WORK INSTRUCTION =
Spot each line in the records below where the word "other" occurs, then copy it.

Stored items:

::::::

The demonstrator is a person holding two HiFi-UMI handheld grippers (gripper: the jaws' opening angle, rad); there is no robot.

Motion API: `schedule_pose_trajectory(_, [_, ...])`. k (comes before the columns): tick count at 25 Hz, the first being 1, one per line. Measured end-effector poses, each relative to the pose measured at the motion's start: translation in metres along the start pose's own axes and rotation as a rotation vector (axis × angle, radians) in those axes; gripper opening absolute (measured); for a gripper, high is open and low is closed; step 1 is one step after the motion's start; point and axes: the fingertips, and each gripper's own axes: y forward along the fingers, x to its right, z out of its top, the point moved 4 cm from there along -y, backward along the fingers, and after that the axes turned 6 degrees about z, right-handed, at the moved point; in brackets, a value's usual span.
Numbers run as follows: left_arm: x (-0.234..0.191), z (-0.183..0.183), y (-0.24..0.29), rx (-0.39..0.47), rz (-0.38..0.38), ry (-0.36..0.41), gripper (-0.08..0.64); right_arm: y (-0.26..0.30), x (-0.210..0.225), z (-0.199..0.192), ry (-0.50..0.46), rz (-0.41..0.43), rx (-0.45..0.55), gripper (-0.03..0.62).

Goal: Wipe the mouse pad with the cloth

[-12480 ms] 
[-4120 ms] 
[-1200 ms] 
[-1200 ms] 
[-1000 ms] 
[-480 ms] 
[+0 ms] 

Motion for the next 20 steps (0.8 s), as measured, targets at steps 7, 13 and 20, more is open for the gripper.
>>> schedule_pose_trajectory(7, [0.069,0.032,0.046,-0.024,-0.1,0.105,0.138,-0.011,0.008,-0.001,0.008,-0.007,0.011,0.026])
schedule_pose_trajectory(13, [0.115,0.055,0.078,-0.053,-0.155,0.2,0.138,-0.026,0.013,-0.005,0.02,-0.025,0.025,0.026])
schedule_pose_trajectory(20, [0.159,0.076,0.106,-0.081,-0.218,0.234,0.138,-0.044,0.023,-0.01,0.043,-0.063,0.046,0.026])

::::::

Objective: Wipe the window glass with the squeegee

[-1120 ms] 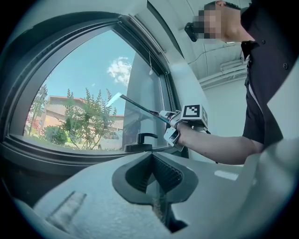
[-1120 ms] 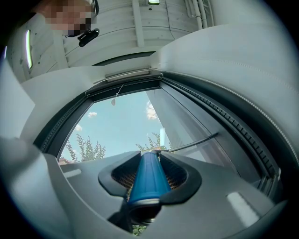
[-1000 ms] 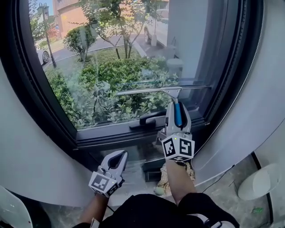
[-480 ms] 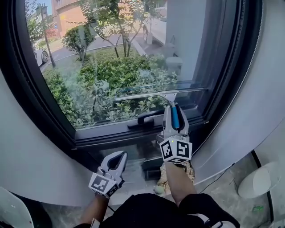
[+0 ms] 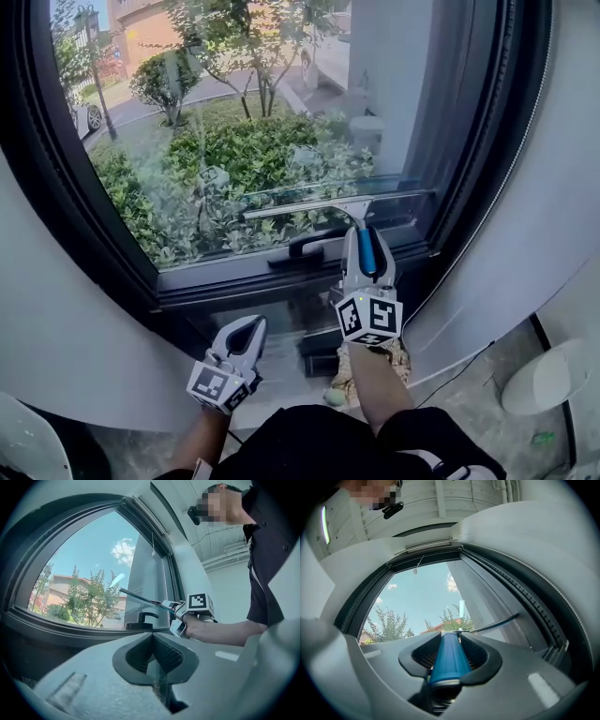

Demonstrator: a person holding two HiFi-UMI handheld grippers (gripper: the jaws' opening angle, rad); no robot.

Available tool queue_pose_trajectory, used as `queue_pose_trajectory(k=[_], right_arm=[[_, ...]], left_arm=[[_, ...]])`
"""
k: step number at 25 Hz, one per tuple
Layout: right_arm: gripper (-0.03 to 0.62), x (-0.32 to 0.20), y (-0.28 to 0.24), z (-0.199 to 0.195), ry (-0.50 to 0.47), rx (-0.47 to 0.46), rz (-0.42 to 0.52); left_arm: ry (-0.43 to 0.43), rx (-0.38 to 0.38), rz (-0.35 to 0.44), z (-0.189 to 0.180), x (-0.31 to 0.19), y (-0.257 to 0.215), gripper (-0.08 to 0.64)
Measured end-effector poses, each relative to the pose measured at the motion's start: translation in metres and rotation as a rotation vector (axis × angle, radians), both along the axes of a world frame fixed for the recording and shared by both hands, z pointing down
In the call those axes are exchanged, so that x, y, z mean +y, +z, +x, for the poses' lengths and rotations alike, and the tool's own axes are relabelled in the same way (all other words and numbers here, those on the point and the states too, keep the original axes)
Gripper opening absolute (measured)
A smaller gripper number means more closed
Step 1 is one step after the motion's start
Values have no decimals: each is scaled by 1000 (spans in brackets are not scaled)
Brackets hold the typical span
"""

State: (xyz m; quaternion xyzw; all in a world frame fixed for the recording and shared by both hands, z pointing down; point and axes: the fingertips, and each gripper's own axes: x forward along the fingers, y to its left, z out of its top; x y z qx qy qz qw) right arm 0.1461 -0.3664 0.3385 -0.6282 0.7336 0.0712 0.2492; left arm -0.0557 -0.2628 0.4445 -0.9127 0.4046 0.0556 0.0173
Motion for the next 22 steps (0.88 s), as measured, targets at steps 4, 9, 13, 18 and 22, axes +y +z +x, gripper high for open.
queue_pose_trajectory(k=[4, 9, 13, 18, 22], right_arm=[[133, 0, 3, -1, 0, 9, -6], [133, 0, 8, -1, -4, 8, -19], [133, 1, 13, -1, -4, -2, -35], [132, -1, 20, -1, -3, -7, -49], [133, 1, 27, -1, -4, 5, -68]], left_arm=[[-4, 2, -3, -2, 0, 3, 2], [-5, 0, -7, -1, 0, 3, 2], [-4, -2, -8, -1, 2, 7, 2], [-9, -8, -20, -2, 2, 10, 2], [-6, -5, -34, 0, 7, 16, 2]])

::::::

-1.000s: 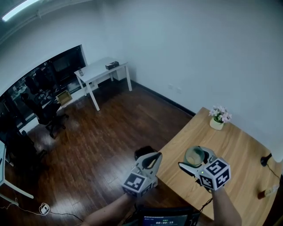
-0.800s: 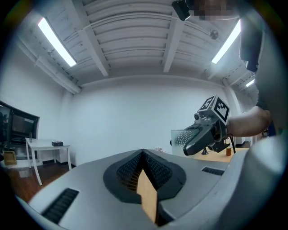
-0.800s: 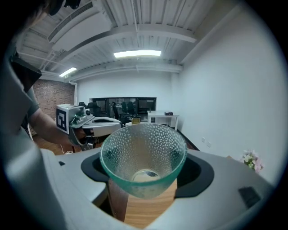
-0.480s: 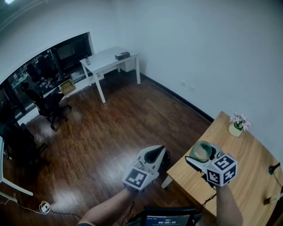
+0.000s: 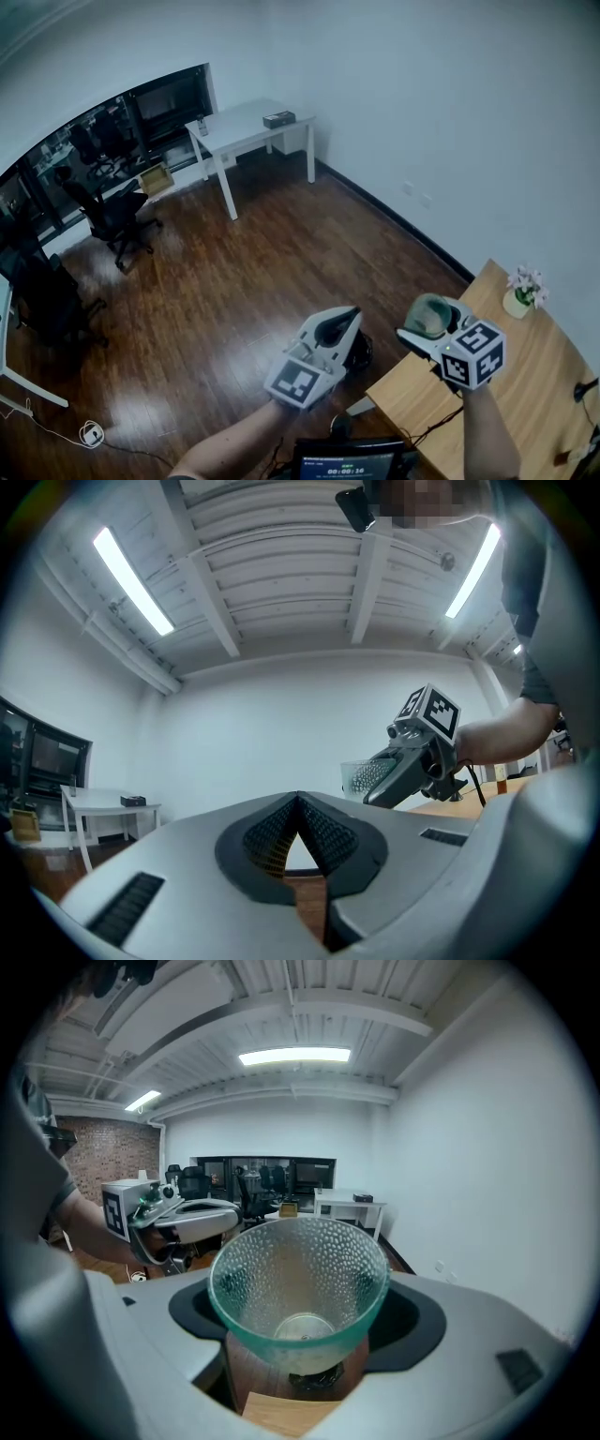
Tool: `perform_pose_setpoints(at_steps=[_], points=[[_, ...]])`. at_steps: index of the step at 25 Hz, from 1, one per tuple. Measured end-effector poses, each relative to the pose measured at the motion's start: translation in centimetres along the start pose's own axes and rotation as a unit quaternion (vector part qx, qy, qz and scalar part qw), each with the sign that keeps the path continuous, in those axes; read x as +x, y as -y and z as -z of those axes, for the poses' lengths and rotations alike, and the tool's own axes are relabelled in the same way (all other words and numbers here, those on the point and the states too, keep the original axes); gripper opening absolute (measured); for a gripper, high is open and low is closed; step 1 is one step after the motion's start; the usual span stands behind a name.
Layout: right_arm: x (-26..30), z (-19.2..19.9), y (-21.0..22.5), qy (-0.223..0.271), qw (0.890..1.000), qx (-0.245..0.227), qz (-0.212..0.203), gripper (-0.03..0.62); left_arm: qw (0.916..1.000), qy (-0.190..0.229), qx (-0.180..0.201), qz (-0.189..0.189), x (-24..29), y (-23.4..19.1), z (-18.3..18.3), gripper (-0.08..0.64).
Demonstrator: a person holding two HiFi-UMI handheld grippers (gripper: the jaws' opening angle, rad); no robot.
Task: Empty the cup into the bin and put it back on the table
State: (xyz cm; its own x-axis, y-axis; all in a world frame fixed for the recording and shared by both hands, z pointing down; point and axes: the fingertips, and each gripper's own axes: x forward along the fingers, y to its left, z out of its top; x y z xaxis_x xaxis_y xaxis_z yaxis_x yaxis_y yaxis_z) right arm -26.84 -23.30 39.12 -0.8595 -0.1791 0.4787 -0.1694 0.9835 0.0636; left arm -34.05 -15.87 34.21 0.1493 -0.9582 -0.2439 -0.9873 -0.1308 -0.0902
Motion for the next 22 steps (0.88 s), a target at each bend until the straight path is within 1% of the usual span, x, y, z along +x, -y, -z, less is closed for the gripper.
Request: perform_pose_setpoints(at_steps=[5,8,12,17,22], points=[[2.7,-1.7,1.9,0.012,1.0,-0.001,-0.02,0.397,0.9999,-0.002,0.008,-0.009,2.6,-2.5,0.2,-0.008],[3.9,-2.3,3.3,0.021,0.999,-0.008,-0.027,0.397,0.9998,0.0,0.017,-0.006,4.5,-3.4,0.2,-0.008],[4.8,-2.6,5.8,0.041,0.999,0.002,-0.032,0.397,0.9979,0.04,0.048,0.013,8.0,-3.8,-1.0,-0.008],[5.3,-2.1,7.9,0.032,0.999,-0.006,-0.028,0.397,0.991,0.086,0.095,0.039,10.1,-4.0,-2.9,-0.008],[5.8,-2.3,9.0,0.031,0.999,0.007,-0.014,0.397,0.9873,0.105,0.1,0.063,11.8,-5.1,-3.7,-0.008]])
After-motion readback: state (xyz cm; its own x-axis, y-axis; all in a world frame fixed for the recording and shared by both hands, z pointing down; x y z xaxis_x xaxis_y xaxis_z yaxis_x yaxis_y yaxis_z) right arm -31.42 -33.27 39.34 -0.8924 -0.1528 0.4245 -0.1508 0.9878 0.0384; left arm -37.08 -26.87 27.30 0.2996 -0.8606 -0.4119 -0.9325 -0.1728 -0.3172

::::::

RESPONSE =
In the call those axes are exchanged, so that x, y, z mean +y, +z, +x, for the poses' lengths and rotations alike, and the tool's own axes are relabelled in the same way (all other words and numbers here, those on the point and the states too, keep the original axes)
Tool: `perform_pose_setpoints(at_steps=[_], points=[[_, ...]])`. at_steps: index of the step at 25 Hz, from 1, one per tuple. Measured end-effector poses, each relative to the pose measured at the motion's start: translation in centimetres along the start pose's own axes and rotation as a unit quaternion (vector part qx, qy, qz and scalar part qw), each with the sign that keeps the path continuous, in those axes; read x as +x, y as -y and z as -z of those axes, for the poses' lengths and rotations alike, and the tool's own axes are relabelled in the same way (all other words and numbers here, those on the point and the states too, keep the original axes); gripper opening absolute (measured); for a gripper, high is open and low is closed; step 1 is one step after the motion's start; the usual span stands behind a name.

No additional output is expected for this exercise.